David Looman, a campaign consultant and treasurer involved in dozens of past elections, put it wryly. “Some people talk as though the grassroots campaigns shouldn’t have to obey the law,” he said of some activists he’s worked for who consider themselves the good guys. He said he reminds them, “This is the act that you helped pass, and now you gotta abide by it.”

“But there ought to be some kind of business sense here. Most regulatory agencies have offenses which they regard as de minimis,” Looman said, meaning “you get a nasty letter that says, ‘Don’t make a habit of it,’ and when you do make a habit of it, stricter penalties come into play.”

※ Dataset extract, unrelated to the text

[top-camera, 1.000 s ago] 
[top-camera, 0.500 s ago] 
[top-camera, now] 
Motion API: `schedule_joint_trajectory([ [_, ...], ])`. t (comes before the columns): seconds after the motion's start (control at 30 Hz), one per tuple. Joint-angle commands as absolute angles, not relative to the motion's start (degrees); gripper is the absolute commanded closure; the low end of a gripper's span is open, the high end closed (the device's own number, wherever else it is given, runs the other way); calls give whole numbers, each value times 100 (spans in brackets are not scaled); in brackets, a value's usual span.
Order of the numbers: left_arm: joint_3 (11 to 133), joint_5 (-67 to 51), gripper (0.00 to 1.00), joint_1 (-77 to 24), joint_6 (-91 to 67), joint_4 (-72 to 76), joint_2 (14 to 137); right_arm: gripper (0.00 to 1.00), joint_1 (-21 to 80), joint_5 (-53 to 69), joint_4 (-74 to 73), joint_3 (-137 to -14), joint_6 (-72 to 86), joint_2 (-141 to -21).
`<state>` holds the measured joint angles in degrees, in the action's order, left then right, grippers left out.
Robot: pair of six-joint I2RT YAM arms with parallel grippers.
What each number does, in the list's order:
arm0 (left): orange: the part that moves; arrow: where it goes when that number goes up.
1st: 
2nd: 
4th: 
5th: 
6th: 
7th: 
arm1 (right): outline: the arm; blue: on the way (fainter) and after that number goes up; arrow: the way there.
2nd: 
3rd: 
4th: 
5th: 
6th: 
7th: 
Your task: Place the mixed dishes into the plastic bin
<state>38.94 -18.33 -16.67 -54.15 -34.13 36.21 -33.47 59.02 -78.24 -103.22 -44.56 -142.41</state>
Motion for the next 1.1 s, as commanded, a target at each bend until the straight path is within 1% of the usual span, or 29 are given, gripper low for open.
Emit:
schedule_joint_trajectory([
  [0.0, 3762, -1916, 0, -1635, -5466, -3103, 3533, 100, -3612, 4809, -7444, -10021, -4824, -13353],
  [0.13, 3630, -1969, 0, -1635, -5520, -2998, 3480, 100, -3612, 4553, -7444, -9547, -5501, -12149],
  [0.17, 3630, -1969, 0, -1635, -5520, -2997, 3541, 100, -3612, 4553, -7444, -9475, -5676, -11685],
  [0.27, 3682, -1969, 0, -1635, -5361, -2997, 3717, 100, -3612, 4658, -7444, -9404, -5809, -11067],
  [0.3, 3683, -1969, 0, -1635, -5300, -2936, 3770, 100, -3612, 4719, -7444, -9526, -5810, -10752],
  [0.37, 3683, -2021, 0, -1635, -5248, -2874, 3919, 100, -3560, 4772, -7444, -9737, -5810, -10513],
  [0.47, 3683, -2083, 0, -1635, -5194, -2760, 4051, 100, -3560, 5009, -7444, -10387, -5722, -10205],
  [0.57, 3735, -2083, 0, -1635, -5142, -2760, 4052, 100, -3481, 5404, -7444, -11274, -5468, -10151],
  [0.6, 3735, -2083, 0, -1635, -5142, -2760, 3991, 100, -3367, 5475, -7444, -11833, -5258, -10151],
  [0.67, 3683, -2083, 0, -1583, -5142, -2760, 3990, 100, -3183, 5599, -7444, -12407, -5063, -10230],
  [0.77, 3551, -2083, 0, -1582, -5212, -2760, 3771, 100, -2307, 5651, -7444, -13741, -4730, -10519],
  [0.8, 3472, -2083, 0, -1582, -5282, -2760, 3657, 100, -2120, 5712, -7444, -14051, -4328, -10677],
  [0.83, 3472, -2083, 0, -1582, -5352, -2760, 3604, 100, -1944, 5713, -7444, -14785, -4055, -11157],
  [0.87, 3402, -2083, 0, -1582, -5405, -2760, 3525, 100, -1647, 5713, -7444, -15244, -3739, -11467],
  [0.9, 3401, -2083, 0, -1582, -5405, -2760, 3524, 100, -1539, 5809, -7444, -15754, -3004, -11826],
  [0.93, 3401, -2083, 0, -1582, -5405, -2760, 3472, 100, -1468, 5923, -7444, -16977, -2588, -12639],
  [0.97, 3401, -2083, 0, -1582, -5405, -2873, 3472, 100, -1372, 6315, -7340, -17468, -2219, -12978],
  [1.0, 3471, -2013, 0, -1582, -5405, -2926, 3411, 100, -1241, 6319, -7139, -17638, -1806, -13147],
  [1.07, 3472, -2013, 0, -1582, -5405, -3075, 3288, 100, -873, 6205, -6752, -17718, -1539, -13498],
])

His experience with the commission has led him to believe there’s no sense of priorities when it comes to what Ethics pursues. Many of the small campaign committees Looman represents have been audited to what he feels is a ridiculous extent.

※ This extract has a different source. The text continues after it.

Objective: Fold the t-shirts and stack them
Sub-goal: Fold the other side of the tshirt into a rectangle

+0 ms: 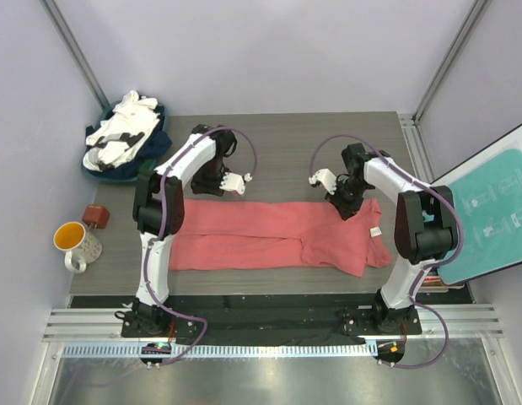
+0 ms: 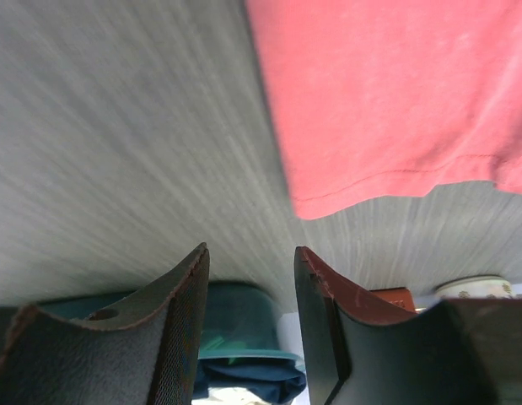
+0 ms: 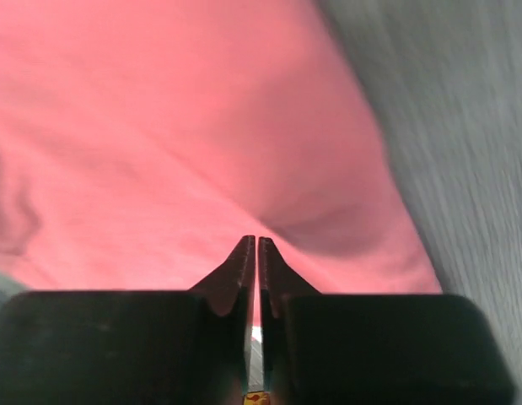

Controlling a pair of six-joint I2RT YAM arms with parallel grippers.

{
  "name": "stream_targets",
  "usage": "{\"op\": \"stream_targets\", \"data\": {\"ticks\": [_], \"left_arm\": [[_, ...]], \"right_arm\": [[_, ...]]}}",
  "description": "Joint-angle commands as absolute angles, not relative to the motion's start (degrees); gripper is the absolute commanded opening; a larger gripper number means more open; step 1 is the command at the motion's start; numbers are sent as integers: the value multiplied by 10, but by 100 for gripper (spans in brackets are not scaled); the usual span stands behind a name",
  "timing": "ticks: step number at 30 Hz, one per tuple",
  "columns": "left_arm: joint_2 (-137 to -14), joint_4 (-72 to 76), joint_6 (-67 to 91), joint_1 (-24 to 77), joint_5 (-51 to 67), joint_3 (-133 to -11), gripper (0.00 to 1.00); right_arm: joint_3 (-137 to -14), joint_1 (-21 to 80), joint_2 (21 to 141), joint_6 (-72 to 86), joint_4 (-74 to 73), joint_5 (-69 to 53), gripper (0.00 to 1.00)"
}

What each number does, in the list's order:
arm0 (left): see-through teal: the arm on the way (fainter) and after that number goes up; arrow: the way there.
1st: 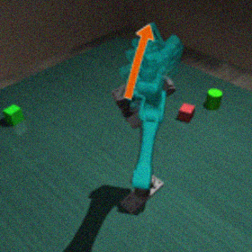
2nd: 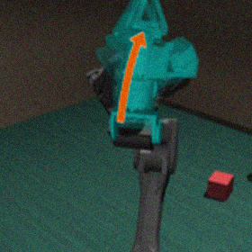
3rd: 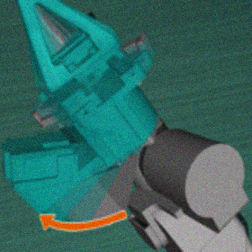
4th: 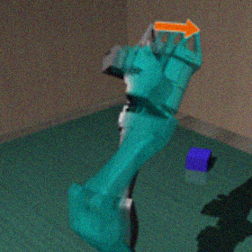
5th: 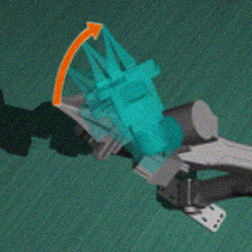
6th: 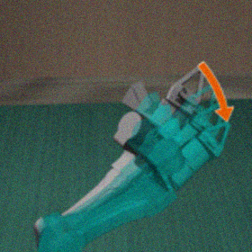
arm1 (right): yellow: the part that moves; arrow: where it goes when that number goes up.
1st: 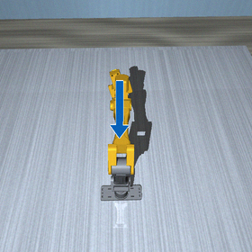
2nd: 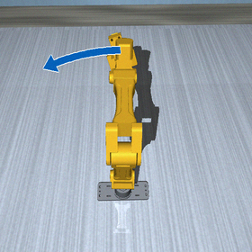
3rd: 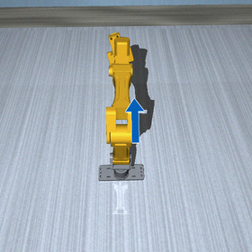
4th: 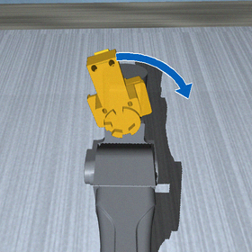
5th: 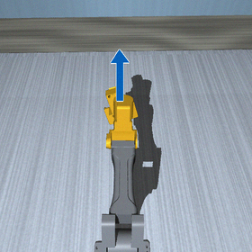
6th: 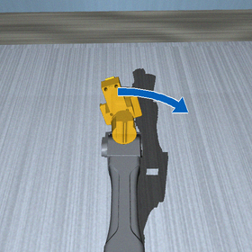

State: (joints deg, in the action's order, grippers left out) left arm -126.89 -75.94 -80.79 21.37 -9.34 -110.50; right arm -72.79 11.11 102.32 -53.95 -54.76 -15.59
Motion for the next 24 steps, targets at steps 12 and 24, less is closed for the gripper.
{"op": "stream_targets", "data": {"ticks": [12,24], "left_arm": [[-1245,-953,-761,215,-69,-1128,0],[-1194,-954,-781,207,-16,-1081,0]], "right_arm": [[-788,43,1069,-535,-498,-75,4],[-784,28,1048,-552,-533,-86,3]]}}
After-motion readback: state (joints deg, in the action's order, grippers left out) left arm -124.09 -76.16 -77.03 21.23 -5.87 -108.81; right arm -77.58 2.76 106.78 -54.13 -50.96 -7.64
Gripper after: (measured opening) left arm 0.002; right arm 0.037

In one case, he told us, he took over the management of the Bernal Heights Democratic Club and discovered that it hadn’t been filing certain documents for years. He ended up paying $10,000 out of his own pocket to cover Ethics fines just because his name was now on the dotted line.

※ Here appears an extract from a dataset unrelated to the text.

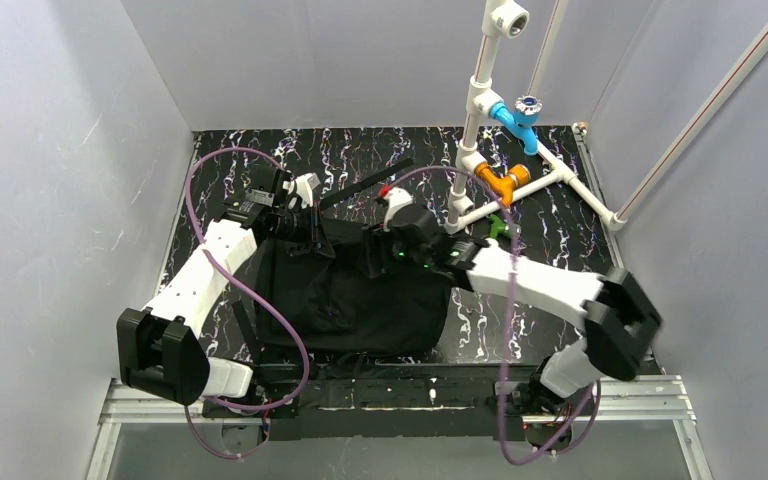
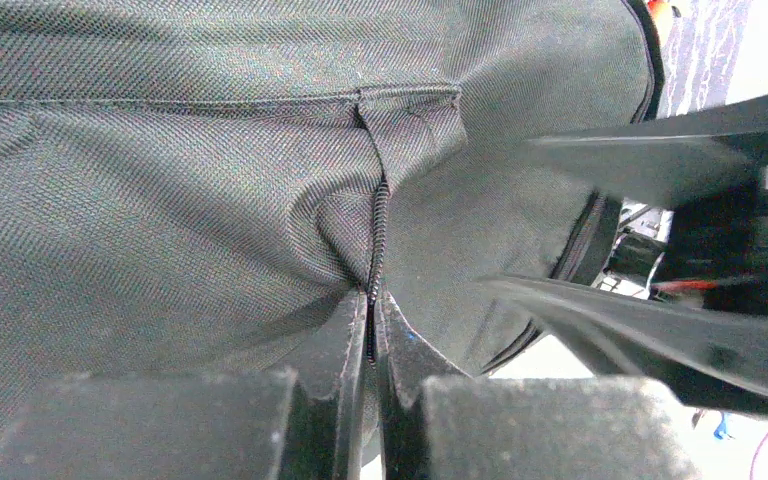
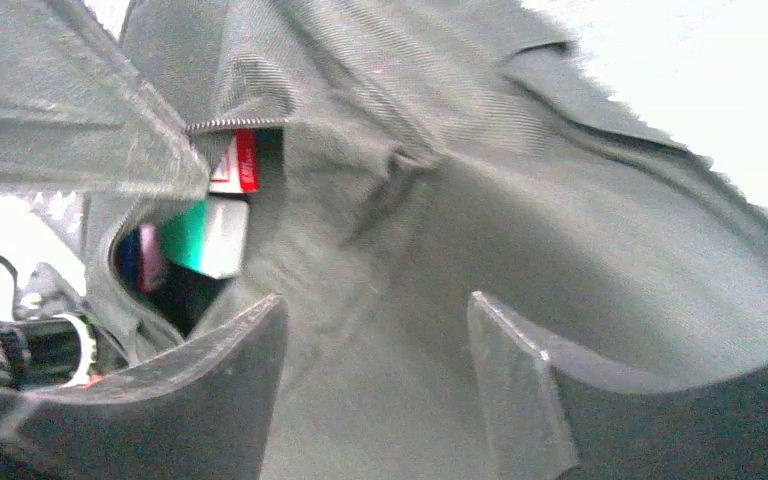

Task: Pack the student bag
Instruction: Pick up the stationery from the center of the board.

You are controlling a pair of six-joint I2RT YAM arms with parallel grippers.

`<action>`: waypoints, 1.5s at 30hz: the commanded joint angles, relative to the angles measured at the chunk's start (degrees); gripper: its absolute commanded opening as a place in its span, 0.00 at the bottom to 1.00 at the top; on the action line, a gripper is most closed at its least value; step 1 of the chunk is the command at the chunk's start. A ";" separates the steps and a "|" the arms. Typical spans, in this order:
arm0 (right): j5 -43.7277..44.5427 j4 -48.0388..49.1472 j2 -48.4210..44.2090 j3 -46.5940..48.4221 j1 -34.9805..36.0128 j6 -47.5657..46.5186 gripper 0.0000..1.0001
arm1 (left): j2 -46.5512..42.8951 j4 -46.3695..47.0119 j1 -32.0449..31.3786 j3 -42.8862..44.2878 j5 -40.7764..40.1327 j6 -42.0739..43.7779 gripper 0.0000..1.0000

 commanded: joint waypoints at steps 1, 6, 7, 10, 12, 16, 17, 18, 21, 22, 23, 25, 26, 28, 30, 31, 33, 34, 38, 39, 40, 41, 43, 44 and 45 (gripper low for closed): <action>18.34 -15.38 -15.70 -3.37 0.15 -8.29 0.80 | -1.33 -1.11 -0.26 -0.44 2.34 0.97 0.00; 36.62 -22.57 -32.18 -14.81 -0.74 -1.09 0.91 | -0.78 -0.23 -0.28 -0.85 2.78 0.99 0.00; 41.55 -25.53 -34.17 -16.62 -1.51 3.48 0.92 | -0.66 -0.12 -0.30 -0.85 2.94 0.91 0.00; 42.84 -28.71 -37.24 -21.28 -7.96 10.15 0.92 | -0.27 0.08 -0.31 -0.78 3.52 0.72 0.00; 37.42 -26.99 -36.98 -24.48 -15.82 11.39 0.92 | -0.40 0.08 -0.30 -0.76 3.62 0.87 0.00; 25.00 -21.74 -34.80 -28.76 -32.83 11.45 0.91 | -1.09 0.06 -0.23 -1.33 3.46 0.84 0.00; 21.79 -19.65 -34.15 -29.45 -36.12 10.60 0.91 | -1.21 0.03 -0.28 -1.49 3.73 0.81 0.00; 19.60 -17.46 -33.03 -30.02 -39.34 9.63 0.91 | -1.29 0.00 -0.31 -1.60 3.89 0.73 0.00; 13.98 -13.59 -26.17 -27.24 -43.36 3.36 0.90 | -1.91 -0.26 -0.26 -1.73 3.77 0.67 0.00; 13.92 -13.58 -23.95 -26.14 -43.33 1.70 0.89 | -2.18 -0.33 -0.24 -1.66 3.84 0.55 0.00; 13.85 -13.30 -22.47 -25.75 -43.38 0.83 0.89 | -2.40 -0.35 -0.27 -1.67 3.80 0.48 0.00; 14.90 -10.91 -18.66 -25.05 -43.36 -1.89 0.76 | -2.50 -0.27 -0.31 -1.92 4.00 0.41 0.00; 15.81 -10.07 -16.64 -24.38 -43.36 -2.67 0.74 | -2.35 -0.27 -0.33 -1.89 4.07 0.54 0.00; 15.08 -9.17 -12.97 -23.74 -43.36 -3.37 0.68 | -2.17 -0.27 -0.31 -1.64 4.39 0.37 0.00; 16.58 -8.68 -11.99 -24.32 -43.36 -2.96 0.54 | -2.45 -0.27 -0.34 -1.71 4.32 0.19 0.00; 16.63 -8.70 -12.28 -24.56 -43.36 -2.96 0.49 | -2.42 -0.27 -0.34 -1.77 4.31 0.19 0.00; 16.45 -9.06 -13.05 -24.72 -43.36 -3.08 0.41 | -2.48 -0.27 -0.33 -1.91 4.30 0.26 0.00; 16.28 -8.97 -13.56 -24.92 -43.36 -3.27 0.36 | -2.43 -0.27 -0.33 -2.04 4.30 0.28 0.00; 16.31 -12.11 -15.39 -23.91 -43.36 -3.30 0.20 | -2.05 -0.31 -0.29 -1.75 4.39 0.52 0.00; 15.68 -14.24 -16.54 -23.27 -43.36 -2.92 0.18 | -1.99 -0.32 -0.34 -1.59 4.39 0.54 0.00; 14.30 -17.80 -18.66 -22.63 -43.36 -2.38 0.17 | -2.03 -0.29 -0.33 -1.53 4.35 0.54 0.00; 12.67 -20.58 -21.02 -22.05 -43.36 -1.94 0.16 | -2.04 -0.27 -0.27 -1.51 4.22 0.61 0.00; 7.88 -24.83 -26.80 -21.61 -43.16 -1.45 0.14 | -1.74 -0.27 -0.33 -1.40 4.15 0.71 0.00; 5.94 -26.81 -29.82 -21.49 -42.73 -1.26 0.12 | -1.28 -0.22 -0.26 -1.35 4.20 0.79 0.00; 4.19 -28.44 -32.70 -21.34 -42.05 -1.21 0.11 | -0.99 -0.15 -0.27 -1.29 4.23 0.88 0.00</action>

“Yes, the Bernal Heights Democratic Club was in complete violation of the law. They deserved to pay a penalty, but it was so far out of proportion. It was two times our yearly income. I think that’s inappropriate,” Looman told us.

 

THE GRASSROOTS CULTURE

Some say the whole idea of local campaign reform is to nurture an important and unique aspect of San Francisco: its vibrant and diverse grassroots political culture. “For every two committees in LA, there are three in San Francisco,” Lynn said, adding that it used to be a more extreme, two-to-one ratio. Larger cities often have more professionals involved, he said. “San Francisco has a unique political culture, very heavy on the grass roots.”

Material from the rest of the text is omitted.